**WHAT IS BEING ASKED**. Write out each entry once more so that it matches the original exactly.

### EXTRACTED INFORMATION

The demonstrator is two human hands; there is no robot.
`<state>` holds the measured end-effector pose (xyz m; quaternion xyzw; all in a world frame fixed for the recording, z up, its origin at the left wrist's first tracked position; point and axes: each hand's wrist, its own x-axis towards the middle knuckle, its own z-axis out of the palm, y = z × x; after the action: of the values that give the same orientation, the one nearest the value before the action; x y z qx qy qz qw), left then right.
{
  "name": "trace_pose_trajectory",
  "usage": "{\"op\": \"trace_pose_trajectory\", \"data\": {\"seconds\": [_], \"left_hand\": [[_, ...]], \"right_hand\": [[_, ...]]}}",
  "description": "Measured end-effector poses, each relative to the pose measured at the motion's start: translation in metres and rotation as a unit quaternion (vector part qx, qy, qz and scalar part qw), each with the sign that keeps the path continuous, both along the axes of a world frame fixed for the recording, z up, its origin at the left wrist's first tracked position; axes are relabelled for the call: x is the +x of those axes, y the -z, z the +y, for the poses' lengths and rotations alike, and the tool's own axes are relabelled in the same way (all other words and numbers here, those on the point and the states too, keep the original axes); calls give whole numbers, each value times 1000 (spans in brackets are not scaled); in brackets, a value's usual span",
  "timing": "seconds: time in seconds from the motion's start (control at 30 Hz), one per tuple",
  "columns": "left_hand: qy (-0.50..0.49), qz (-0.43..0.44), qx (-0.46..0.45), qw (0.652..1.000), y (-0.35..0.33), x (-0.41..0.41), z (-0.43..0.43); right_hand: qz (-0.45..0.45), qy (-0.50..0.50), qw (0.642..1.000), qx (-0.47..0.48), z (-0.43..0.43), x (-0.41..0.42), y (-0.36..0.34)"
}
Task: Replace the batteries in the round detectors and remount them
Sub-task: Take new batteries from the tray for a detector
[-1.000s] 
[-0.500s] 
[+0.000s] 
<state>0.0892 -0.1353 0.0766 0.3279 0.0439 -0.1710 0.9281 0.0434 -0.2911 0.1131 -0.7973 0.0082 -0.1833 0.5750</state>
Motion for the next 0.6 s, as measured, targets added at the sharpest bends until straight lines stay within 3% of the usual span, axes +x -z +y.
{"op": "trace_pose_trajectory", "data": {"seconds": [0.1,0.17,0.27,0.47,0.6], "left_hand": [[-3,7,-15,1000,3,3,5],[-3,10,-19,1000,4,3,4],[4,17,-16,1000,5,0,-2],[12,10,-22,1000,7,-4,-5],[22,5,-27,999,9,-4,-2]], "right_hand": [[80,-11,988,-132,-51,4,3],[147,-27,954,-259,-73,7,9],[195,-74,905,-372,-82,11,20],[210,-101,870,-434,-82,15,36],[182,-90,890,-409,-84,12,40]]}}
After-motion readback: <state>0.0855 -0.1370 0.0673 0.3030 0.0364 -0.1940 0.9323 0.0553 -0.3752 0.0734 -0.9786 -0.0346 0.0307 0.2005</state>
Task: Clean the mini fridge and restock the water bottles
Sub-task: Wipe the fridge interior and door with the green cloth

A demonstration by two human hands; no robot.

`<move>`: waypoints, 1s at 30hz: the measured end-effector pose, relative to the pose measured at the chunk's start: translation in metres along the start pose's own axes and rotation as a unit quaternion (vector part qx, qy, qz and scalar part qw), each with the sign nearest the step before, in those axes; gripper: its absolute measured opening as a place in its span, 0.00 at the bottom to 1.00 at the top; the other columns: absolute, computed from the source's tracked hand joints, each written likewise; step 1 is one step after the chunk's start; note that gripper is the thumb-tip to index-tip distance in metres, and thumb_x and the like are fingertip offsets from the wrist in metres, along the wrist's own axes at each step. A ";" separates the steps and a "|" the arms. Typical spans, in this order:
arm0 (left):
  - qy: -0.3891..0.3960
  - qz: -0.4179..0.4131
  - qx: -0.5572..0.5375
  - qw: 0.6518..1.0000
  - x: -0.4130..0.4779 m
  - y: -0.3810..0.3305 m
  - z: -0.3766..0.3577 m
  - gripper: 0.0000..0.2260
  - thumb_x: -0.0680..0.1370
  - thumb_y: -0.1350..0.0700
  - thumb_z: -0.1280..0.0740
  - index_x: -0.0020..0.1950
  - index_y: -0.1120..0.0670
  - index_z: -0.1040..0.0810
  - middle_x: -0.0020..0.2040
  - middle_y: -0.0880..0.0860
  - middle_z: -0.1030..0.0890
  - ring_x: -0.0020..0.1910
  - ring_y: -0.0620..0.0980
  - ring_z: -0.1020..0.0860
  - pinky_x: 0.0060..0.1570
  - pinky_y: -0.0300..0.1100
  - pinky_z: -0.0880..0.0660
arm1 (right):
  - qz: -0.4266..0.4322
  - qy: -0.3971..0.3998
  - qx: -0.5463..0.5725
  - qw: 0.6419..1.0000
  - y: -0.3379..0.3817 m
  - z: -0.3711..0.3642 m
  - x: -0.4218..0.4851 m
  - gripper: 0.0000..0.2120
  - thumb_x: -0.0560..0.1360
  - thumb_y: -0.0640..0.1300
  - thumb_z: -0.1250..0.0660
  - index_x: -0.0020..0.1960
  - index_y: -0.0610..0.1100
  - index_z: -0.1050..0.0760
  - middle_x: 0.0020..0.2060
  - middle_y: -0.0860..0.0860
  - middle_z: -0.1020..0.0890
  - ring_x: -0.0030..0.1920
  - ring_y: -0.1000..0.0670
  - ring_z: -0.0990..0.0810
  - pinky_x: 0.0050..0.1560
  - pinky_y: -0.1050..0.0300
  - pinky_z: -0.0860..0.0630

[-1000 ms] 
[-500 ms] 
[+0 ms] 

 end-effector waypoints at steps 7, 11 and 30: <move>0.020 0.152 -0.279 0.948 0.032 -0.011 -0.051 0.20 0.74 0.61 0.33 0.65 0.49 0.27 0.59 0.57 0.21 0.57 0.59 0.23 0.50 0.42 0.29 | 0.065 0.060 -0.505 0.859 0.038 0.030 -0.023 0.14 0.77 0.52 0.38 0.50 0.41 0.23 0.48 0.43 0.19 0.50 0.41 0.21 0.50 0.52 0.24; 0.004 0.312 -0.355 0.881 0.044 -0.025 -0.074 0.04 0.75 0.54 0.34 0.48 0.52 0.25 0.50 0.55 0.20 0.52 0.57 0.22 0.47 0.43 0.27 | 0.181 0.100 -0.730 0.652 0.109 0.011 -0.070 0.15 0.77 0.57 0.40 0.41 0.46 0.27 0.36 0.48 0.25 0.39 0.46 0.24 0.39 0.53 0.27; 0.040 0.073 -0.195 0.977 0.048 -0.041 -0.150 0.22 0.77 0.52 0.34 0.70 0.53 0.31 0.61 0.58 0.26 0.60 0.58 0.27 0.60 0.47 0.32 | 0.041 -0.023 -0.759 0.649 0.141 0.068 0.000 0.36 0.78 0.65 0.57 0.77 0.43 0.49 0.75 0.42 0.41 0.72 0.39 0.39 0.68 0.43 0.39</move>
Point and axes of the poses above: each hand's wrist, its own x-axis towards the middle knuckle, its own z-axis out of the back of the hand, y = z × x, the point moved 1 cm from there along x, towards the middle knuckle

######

**REPLY**.
The demonstrator is two human hands; there is no robot.
`<state>` holds the measured end-effector pose (xyz m; quaternion xyzw; all in a world frame fixed for the recording, z up, its origin at the left wrist's first tracked position; point and axes: each hand's wrist, its own x-axis towards the middle knuckle, its own z-axis out of the palm, y = z × x; after the action: of the values that give the same orientation, the one nearest the value before the action; x y z qx qy qz qw), left then right.
{
  "name": "trace_pose_trajectory",
  "usage": "{\"op\": \"trace_pose_trajectory\", \"data\": {\"seconds\": [_], \"left_hand\": [[_, ...]], \"right_hand\": [[_, ...]]}}",
  "description": "Measured end-effector poses, each relative to the pose measured at the motion's start: translation in metres and rotation as a unit quaternion (vector part qx, qy, qz and scalar part qw), each with the sign that keeps the path continuous, both along the axes of a world frame fixed for the recording, z up, its origin at the left wrist's first tracked position; axes are relabelled for the call: x is the +x of those axes, y the -z, z the +y, for the poses' lengths and rotations alike, and the tool's own axes are relabelled in the same way (all other words and numbers here, those on the point and the states too, keep the original axes); calls give whole numbers, each value times 1000 (spans in brackets are not scaled); in brackets, a value's usual span",
  "timing": "seconds: time in seconds from the motion's start (control at 30 Hz), one per tuple",
  "columns": "left_hand: qy (-0.50..0.49), qz (-0.43..0.44), qx (-0.46..0.45), qw (0.652..1.000), y (-0.35..0.33), x (-0.41..0.41), z (-0.43..0.43); right_hand: qz (-0.45..0.45), qy (-0.50..0.50), qw (0.642..1.000), qx (-0.47..0.48), z (-0.43..0.43), x (-0.41..0.42), y (-0.36..0.34)"
}
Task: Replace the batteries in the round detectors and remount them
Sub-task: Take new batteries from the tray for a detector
[-1.000s] 
[-0.500s] 
[+0.000s] 
<state>0.0892 -0.1353 0.0766 0.3279 0.0439 -0.1710 0.9281 0.0434 -0.2911 0.1131 -0.7973 0.0082 -0.1833 0.5750</state>
Motion for the next 0.6 s, as measured, targets added at the sharpest bends until straight lines stay within 3% of the usual span, axes +x -z +y.
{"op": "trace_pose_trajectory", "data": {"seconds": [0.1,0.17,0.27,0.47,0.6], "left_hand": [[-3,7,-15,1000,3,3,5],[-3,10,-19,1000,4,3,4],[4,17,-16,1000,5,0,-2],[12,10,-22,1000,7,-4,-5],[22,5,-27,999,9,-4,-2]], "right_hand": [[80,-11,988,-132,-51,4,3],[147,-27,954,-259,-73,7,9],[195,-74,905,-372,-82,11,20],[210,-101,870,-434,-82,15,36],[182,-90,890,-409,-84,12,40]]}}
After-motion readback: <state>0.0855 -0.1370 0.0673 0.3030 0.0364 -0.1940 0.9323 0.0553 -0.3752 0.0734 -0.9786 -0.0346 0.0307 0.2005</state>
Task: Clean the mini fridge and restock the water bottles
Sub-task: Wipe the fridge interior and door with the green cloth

A demonstration by two human hands; no robot.

`<move>`: waypoints, 1s at 30hz: the measured end-effector pose, relative to the pose measured at the chunk's start: translation in metres along the start pose's own axes and rotation as a unit quaternion (vector part qx, qy, qz and scalar part qw), each with the sign nearest the step before, in those axes; gripper: its absolute measured opening as a place in its span, 0.00 at the bottom to 1.00 at the top; the other columns: absolute, computed from the source's tracked hand joints, each written likewise; step 1 is one step after the chunk's start; note that gripper is the thumb-tip to index-tip distance in metres, and thumb_x and the like are fingertip offsets from the wrist in metres, along the wrist's own axes at each step. A ";" separates the steps and a "|" the arms. Typical spans, in this order:
arm0 (left):
  - qy: -0.3891..0.3960
  - qz: -0.4179..0.4131
  - qx: -0.5572..0.5375
  - qw: 0.6518..1.0000
  - x: -0.4130..0.4779 m
  - y: -0.3810..0.3305 m
  - z: -0.3766..0.3577 m
  - gripper: 0.0000..0.2260
  - thumb_x: -0.0680..0.1370
  - thumb_y: -0.1350..0.0700
  - thumb_z: -0.1280..0.0740
  - index_x: -0.0020..0.1950
  - index_y: -0.1120..0.0670
  - index_z: -0.1040..0.0810
  - middle_x: -0.0020..0.2040
  - middle_y: -0.0880..0.0860
  - middle_z: -0.1030..0.0890
  - ring_x: -0.0020..0.1910
  - ring_y: -0.0620..0.0980
  - ring_z: -0.1020..0.0860
  - pinky_x: 0.0060..0.1570
  - pinky_y: -0.0300..0.1100
  - pinky_z: -0.0880..0.0660
arm1 (right):
  - qz: -0.4266..0.4322
  - qy: -0.3971..0.3998
  - qx: -0.5463..0.5725
  - qw: 0.6419..1.0000
  - y: -0.3379..0.3817 m
  - z: -0.3711..0.3642 m
  - x: -0.4218..0.4851 m
  - gripper: 0.0000..0.2120
  - thumb_x: -0.0560..0.1360
  - thumb_y: -0.0640..0.1300
  - thumb_z: -0.1250..0.0660
  - index_x: -0.0020..0.1960
  - index_y: -0.0610..0.1100
  - index_z: -0.1050..0.0760
  - middle_x: 0.0020..0.2060
  - middle_y: -0.0860..0.0860
  - middle_z: -0.1020..0.0890
  - ring_x: -0.0030..0.1920
  - ring_y: -0.1000..0.0670
  - ring_z: -0.0990..0.0810
  - pinky_x: 0.0050..0.1560
  - pinky_y: -0.1050..0.0300
  - pinky_z: -0.0860..0.0630

[-1000 ms] 
[-500 ms] 
[+0 ms] 

 end-effector waypoints at steps 7, 11 and 30: <move>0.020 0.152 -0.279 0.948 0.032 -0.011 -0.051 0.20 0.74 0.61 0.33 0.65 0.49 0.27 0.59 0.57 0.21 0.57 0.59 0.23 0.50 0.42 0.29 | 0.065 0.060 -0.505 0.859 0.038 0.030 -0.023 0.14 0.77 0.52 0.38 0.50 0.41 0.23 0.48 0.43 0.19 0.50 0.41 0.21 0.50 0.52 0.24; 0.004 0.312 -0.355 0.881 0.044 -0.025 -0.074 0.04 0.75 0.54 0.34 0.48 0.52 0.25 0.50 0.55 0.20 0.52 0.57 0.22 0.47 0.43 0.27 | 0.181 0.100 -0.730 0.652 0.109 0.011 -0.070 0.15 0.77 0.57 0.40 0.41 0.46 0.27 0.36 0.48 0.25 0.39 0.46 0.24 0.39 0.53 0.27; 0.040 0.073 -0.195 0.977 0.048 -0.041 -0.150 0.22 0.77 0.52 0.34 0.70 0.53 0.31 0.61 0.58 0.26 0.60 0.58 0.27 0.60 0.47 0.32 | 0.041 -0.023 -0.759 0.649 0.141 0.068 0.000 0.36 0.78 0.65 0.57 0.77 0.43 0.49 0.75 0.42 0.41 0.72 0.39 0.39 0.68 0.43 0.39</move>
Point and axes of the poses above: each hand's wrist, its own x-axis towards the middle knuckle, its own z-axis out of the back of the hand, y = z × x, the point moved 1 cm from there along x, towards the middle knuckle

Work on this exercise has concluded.